Sound
Jan Jacobsz Schipper, Buyten Leven op Zorgvliet, p. 9. Amsterdam, 1655. Reproduced by the kind permission of Allard Pierson – The Collections of the University of Amsterdam, OTM: O 61-4880 (1).
Inigo Jones, Costume sketch for Ben Jonson’s Oberon. England, 1610. Used with permission from Bridgeman Images.

Early modern theatrical performances also took place in private, aristocratic settings. In the Dutch engraving on the left, men fight on stage while dinner guests look on. This is a suggestive depiction of theatre as aristocratic entertainment, and a practice embedded in patronage. In England, a 1572 law had decided that any companies of players without formal patronage were to be redefined as vagabonds. Note the organisation and framing of domestic space into theatrical space within a household, through the use of curtains.

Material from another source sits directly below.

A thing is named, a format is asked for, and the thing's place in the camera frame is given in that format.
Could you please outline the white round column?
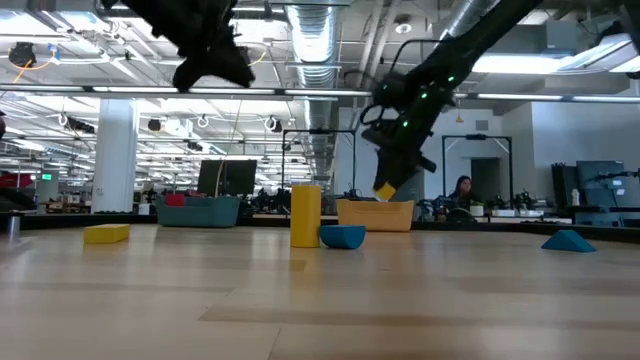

In England, unlike on the Continent, the public stage was predominantly a male space: women were banned from appearing on it until after the Restoration, and female characters were embodied by boy actors. But women could and did appear in private theatricals and court masques throughout the period. Here, women’s bodies – forbidden knowledge on the public stage – could be displayed with surprising boldness, as this sketch for a costume by Inigo Jones, with sheer fabric leaving the wearer’s breasts exposed, demonstrates.